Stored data
[Start of section]

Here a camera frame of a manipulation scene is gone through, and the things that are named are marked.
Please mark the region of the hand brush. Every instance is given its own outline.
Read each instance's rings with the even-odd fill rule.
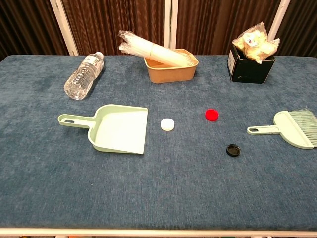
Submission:
[[[302,149],[317,147],[317,118],[307,110],[281,111],[274,116],[274,125],[251,126],[250,135],[281,134],[284,140]]]

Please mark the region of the dustpan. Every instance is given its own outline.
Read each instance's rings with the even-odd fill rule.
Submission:
[[[87,128],[88,139],[96,150],[115,153],[144,153],[148,109],[104,105],[93,117],[62,114],[61,125]]]

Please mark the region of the table edge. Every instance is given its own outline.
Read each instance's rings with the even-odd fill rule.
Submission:
[[[317,237],[317,231],[202,231],[0,228],[0,236],[105,236],[105,237]]]

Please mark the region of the plastic wrap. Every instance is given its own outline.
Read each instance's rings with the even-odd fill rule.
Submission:
[[[133,32],[120,30],[119,37],[126,41],[119,46],[119,50],[123,53],[148,58],[173,67],[187,67],[195,63],[189,55],[145,40]]]

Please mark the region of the bottle cap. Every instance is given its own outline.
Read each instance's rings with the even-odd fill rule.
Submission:
[[[214,109],[209,109],[206,111],[205,117],[207,120],[215,121],[218,119],[218,112]]]
[[[227,154],[231,157],[237,157],[238,155],[240,155],[240,151],[240,147],[235,144],[230,144],[227,147]]]
[[[160,125],[161,125],[163,130],[170,131],[170,130],[174,129],[175,122],[170,118],[165,118],[164,120],[162,120]]]
[[[101,52],[99,52],[99,51],[97,51],[95,54],[97,54],[97,55],[101,56],[102,58],[104,58],[103,53],[101,53]]]

[End of section]

PROBLEM DESCRIPTION ▸ Apart from the pictures, repeat every entry exactly.

RESPONSE TO THE TASK ▸
Here a camera frame of a manipulation scene is gone through, and the things that are named are marked.
Please mark the region of the hand brush. Every instance is given its own outline.
Read each instance's rings with the even-odd fill rule.
Submission:
[[[302,149],[317,147],[317,118],[307,110],[281,111],[274,116],[274,125],[251,126],[250,135],[281,134],[284,140]]]

Please mark the region of the dustpan. Every instance is given its own outline.
Read each instance's rings with the even-odd fill rule.
Submission:
[[[87,128],[88,139],[96,150],[115,153],[144,153],[148,109],[104,105],[93,117],[62,114],[61,125]]]

Please mark the region of the table edge. Every instance is given its own outline.
Read each instance's rings with the even-odd fill rule.
Submission:
[[[317,237],[317,231],[202,231],[0,228],[0,236],[105,236],[105,237]]]

Please mark the region of the plastic wrap. Every instance is given its own outline.
Read each instance's rings with the even-odd fill rule.
Submission:
[[[133,32],[120,30],[119,37],[126,41],[119,46],[119,50],[123,53],[148,58],[173,67],[187,67],[195,63],[189,55],[145,40]]]

Please mark the region of the bottle cap. Every instance is given its own outline.
Read each instance's rings with the even-odd fill rule.
Submission:
[[[214,109],[209,109],[206,111],[205,117],[207,120],[215,121],[218,119],[218,112]]]
[[[227,154],[231,157],[237,157],[238,155],[240,155],[240,151],[240,147],[235,144],[230,144],[227,147]]]
[[[160,125],[161,125],[163,130],[170,131],[170,130],[174,129],[175,122],[170,118],[165,118],[164,120],[162,120]]]
[[[101,52],[99,52],[99,51],[97,51],[95,54],[97,54],[97,55],[101,56],[102,58],[104,58],[103,53],[101,53]]]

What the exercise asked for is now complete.